Here is a place to start using the awk range syntax:

awk '/print/, $NF ~ /unix/ ' myfile.txt

The problem is that it doesn't wipe out the beginning and ending fields ie. print unix.


0

Response Number 2
Name: James Boothe
Date: May 19, 2008 at 11:44:03 Pacific
Reply:

awk '\
/print/,/unix/ {
if (match($0,"print"))
   print substr($0,index($0,"print"))
else
   if (match($0,"unix"))
      print substr($0,1,index($0,"unix")-1)
   else
      print
}' myfile.txt

Above solution prints each group, and prints partial lines for both the starting line of the group and the ending line of the group.  But it has one bug in it. Consider this example:

Line1 print
Line2 name
Line3 another print
Line4 address
Line5 unix

awk would consider all 5 lines above as one begin-end group.  Line3 does not qualify as a starting line, being in the middle of the group.  But the above awk code would use its partial-line print logic on both Line1 and Line3.  If your data would never have this situation, or if that is the behavior you want, then the above code should work. But the following solution solves that problem by using a flag to positively identify when we are processing the actual starting line of a group.

awk '\
/print/,/unix/ {
if (newgroup==0)
  {print substr($0,index($0,"print"))
   newgroup=1}
else
  {if (match($0,"unix"))
     {print substr($0,1,index($0,"unix")-1)
      newgroup=0}
   else
      print
  }
}' myfile.txt

And finally, here is a solution that does not use the /start/,/end/ structure.

awk '{
if (mode==0)  # SCAN MODE (look for start line)
  if (match($0,"print"))
      # Switch to output mode, print first partial
      # line starting with the word "print"
     {mode=1
       print substr($0,index($0,"print"))
      }
   else  # this was not a starting line, bypass
     next
else     # OUTPUT MODE (printing lines)
  if (!match($0,"unix"))  # if NOT "unix"
      print   # print entire line
  else        # print partial line up to "unix"
     {mode=0
       print substr($0,1,index($0,"unix")-1)
      }
}' myfile.txt


0

Response Number 3
Name: patsun
Date: May 20, 2008 at 01:22:04 Pacific
Reply:

Thanks a lot james & nails :) Its working.
but now the requirement has changed a bit.

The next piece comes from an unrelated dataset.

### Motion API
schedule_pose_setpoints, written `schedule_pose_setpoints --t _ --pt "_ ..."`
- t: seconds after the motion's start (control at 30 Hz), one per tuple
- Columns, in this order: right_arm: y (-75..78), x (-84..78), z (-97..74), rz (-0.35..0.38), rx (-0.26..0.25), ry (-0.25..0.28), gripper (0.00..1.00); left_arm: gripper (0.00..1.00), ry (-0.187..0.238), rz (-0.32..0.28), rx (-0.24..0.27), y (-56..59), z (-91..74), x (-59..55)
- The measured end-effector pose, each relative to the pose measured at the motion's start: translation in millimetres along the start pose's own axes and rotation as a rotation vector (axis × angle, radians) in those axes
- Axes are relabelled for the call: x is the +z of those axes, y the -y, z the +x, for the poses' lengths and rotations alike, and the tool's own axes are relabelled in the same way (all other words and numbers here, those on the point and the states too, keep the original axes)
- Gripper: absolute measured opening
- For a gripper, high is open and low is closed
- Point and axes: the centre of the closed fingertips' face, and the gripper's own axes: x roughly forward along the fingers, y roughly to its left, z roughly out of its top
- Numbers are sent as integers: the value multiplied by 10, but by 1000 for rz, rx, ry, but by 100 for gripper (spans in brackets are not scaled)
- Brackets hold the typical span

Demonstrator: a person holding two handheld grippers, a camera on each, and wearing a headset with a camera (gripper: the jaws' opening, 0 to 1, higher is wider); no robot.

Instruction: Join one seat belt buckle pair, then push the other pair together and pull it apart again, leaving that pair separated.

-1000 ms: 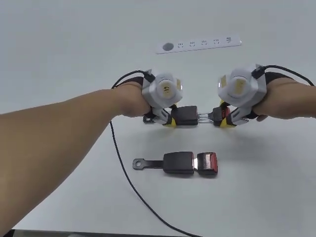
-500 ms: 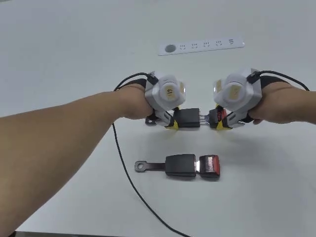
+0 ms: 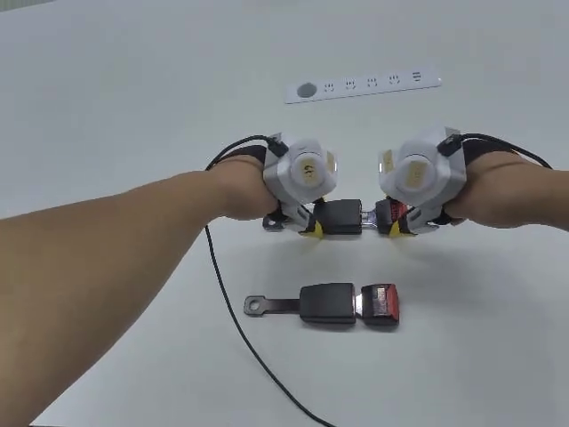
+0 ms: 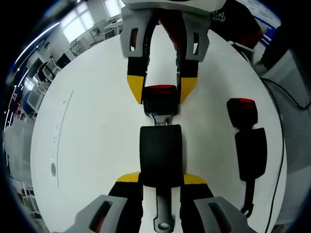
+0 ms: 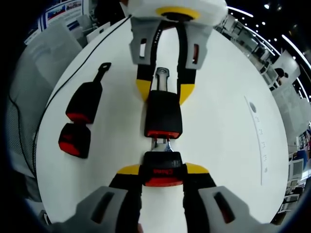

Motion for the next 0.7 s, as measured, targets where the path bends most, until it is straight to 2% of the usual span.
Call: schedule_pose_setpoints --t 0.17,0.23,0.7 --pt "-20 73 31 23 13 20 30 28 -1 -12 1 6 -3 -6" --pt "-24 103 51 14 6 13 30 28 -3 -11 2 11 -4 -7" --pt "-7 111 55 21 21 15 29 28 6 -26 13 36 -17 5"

myfile.txt now contains following data
***************
abc
print -rmr --
lkn
print -rmr --
efg
print -rmr --
tuv
print -rmr --
My name is XYZ.
My employer is PQR
My exp is 5 yrs
My skill is unix
****************

How can i retrieve text between words "print" (at line number 8) & "unix" ?

Should the search start from bottom & look for first occurance of print from bottom ?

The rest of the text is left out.